"...Although in our work girls under sixteen, as well as boys, are counted children. It will be remembered that the census returns place girls over fifteen among adults, but reckon boys as children until sixteen years" (Hull-House Maps and Papers 52).
Girls were considered adults before boys were. What? Humans are humans, children are children, age is age. This is saying that 15 years old meant that girls were adults, but boys had another year of childhood. So girls' childhoods were taken from them even earlier than they were supposed to be. First off, I am going to hit this from a feminist standpoint. Girls were supposed to grow up faster and become adults before boys; so in some ways girls had more responsibility, they lost their childhood before boys.

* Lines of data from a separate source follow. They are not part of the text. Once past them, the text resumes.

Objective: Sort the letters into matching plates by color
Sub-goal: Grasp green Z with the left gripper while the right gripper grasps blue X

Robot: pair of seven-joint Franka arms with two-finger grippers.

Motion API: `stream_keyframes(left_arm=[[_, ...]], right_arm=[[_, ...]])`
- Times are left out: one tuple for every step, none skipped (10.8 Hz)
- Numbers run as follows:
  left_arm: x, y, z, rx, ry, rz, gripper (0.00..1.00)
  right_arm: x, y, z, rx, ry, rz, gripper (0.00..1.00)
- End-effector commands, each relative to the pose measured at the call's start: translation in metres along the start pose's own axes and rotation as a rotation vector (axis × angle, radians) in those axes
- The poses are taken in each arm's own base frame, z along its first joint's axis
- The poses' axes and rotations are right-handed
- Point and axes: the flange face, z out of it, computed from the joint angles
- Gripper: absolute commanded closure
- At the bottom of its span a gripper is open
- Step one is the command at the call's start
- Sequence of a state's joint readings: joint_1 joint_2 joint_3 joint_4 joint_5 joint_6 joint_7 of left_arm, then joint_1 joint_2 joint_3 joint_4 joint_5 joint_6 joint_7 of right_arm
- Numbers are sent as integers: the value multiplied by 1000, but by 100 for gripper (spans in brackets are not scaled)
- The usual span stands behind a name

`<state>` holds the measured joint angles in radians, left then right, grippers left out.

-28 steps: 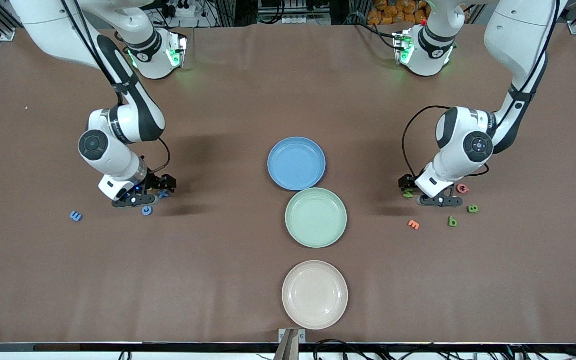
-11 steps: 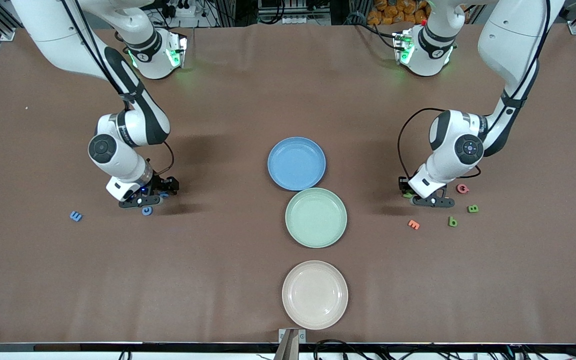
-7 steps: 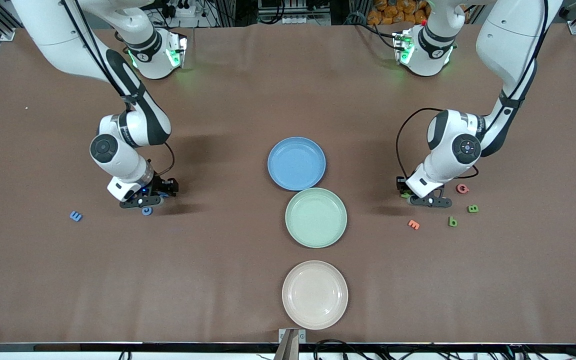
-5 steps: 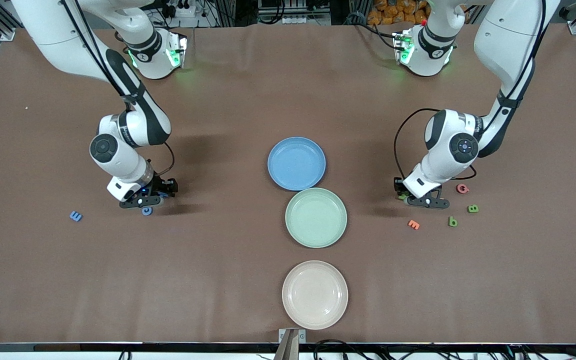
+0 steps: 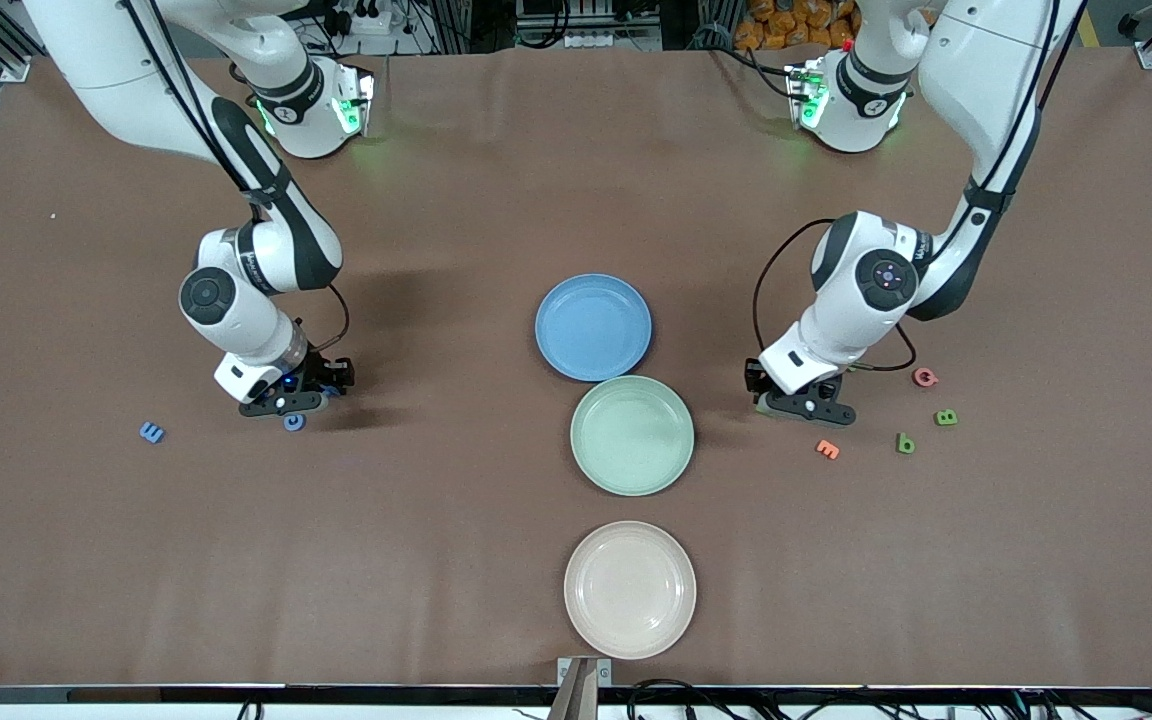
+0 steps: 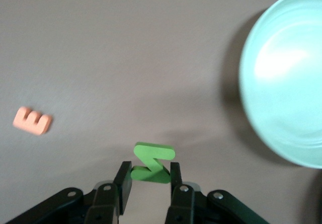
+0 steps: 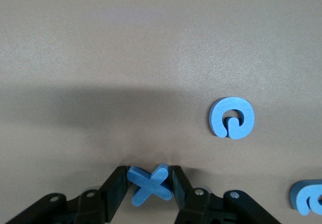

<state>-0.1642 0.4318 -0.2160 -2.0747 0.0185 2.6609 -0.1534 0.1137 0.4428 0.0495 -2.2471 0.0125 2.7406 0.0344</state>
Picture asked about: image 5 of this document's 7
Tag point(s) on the pile of orange packets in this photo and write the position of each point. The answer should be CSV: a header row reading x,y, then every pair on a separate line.
x,y
786,25

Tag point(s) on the blue foam letter C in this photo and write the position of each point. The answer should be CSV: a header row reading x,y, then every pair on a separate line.
x,y
294,429

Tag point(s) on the white power strip with plugs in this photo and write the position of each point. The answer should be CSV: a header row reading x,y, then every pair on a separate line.
x,y
376,28

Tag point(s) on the green plate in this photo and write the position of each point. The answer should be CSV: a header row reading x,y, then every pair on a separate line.
x,y
632,436

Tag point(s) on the orange foam letter E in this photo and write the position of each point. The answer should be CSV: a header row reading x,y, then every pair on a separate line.
x,y
827,450

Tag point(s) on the blue plate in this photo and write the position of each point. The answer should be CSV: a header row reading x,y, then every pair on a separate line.
x,y
593,328

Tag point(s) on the beige plate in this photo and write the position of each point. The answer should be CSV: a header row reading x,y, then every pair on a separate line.
x,y
630,590

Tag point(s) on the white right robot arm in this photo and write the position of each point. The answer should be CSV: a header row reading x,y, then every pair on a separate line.
x,y
246,320

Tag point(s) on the metal bracket at table edge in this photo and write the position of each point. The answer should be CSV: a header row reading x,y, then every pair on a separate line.
x,y
586,668

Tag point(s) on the pink foam letter Q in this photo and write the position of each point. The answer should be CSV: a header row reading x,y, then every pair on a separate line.
x,y
916,377

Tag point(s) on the brown paper table cover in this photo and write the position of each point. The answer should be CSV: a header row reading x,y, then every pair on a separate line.
x,y
436,550

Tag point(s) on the green foam small letter b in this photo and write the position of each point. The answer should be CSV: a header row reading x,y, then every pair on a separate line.
x,y
900,444

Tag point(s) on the blue foam letter E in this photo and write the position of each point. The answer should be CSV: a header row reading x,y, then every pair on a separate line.
x,y
151,432

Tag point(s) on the green foam capital letter B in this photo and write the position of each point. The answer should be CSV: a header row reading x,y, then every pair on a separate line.
x,y
946,417

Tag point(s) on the long white power strip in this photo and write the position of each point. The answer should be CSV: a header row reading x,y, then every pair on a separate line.
x,y
616,42

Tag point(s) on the table edge rail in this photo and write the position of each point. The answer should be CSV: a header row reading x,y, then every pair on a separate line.
x,y
236,693

We talked yesterday in class about how Hiis's pictures sent the message that children lost their childhoods; they were forced to act older, to grow up faster, to have more responsibility. What goes along with this message is the assumption that childhood is a right. Everyone has a right to a childhood; I personally believe that one of the greatest (yet very common) tragedies is when children lose their childhood. I believe that when children are forced to grow up fast, to have to seek out love on their own, to have to fend for themselves, they are robbed and something within them "breaks". What "breaks" is the child's sense of safeness, the sense that they are okay and that they will be okay. When faced with hardship during the early years of childhood, children are robbed of growing up and believing that they can have a good life. They are robbed of the vision of the American Dream.